Helena
es una joven maestra de rostro redondo y sonrosado, cabellos azabaches y una
sonrisa amplia, natural, que invita a acercarte a ella. Este año le ha tocado
enseñar y dar cariño al grupo A de cuarto de primaria y tiene diez doncellas y
quince donceles a los que intenta domeñar desde que empezó el curso, en este
mes de septiembre lluvioso que remojado por sorpresa los primeros días de
clase.
Desde hace varios años, el centro
lleva a cabo un proyecto, en colaboración con la universidad de ingenieros
agrónomos, que consiste en que cada clase cultive un pequeño huerto en los
exteriores, cerca del patio del recreo justo en la zona más soleada de la
escuela. Varios alumnos de la universidad ayudan de forma voluntaria a los
maestros en esta interesante tarea. A la clase de Helena le echa un cable
Antonio, un delgaducho muchacho con celeste mirada perdida que, con pausados
movimientos, el viernes pasado removió
la tierra y preparó los surcos bajo la
atenta mirada de los veinticinco alumnos de Helena. Como empezó a llover de
repente, se formó un gran revuelo de niños, chillando unos, riendo otros, en
retirada hacia la clase y la faena se quedó a medias. Antonio tuvo que ir otra
tarde para dejarlo todo preparado para la siembra.

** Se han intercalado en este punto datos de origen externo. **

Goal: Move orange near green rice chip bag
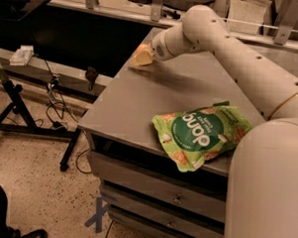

Durante esta semana, Helena ha
pedido a sus libelos semillas y plantones de las hortalizas propias de esta
época que darán fruto con los primeros rayos de primavera como coles, zanahorias,
acelgas, habas, ajos o cebollas. Así que hoy, en este soleado viernes de
octubre, Helena ha organizado la clase en grupos de cinco, ha dispuesto que
cada niño lleve semillas y dos plantones,
y con un alegre caminar van saliendo de
la clase hablando entre ellos sobre lo rápido que van a crecer sus productos.
Todos dicen que sus plantas van a ser las mejores, las más grandes y las más
sabrosas. Al llegar a la puerta, Helena descubre que Antonio no está
esperándolos como habían acordado y aunque le resulta extraño, después de
esperar un par de minutos, se dirigen hacia el huerto pensando que el chico
llegará algo más tarde. Según van acercándose al que será el pequeño vergel de
su clase dentro de unos meses, Helena observa con satisfacción como crece la
inquietud de los muchachos por llegar
empujándose o se metiéndose prisa unos a otros con la mirada.
Por fin están allí. Helena llama la
atención de sus alumnos sobre lo bien que Antonio ha dejado los surcos y por
turnos va dejando que cada grupo pase al suyo para meter, suavemente, la
semilla o el plantón en un pequeño agujero que van haciendo con sus tiernos
deditos en la tierra esponjosa. El primer grupo planta semillas de zanahorias y
plantones de coles, el segundo perejil y guisantes, el tercero lechugas y ajos,
el cuarto habas y nabos, el quinto cebollas y espinacas. Cuando todos han
terminado, sus caritas lucen encendidas de ilusión, sus manos y sus ropas chocolateadas.
Helena les anima a mirar por unos instantes el buen trabajo que han realizado, lo
esbeltos que se ven los plantones que
reciben el sol orgullos.
Después, inician el camino de vuelta a clase. Cuando se aproximan a la entrada de la escuela,
ven a Antonio languideciendo sobre la pared con la cabeza gacha. Helena y sus jóvenes hortelanos, se alegran de verlo
y los niños lo llaman a voz viva: Antonio! Antonio! Llegas tarde! Ya hemos
plantado todas las verduras! No sabes lo bonitas que han quedado! Casi todo el
grupo salió corriendo hacia él, lo rodearon manoseándolo y fue entonces, al
escuchar unas leves quejas del muchacho, cuando se dieron cuenta de que tenía
un brazo escayolado. La curiosidad de los chiquillos dejó paso a la decepción
de la maestra.... ¿Y ahora quien la iba a ayudar con el huerto?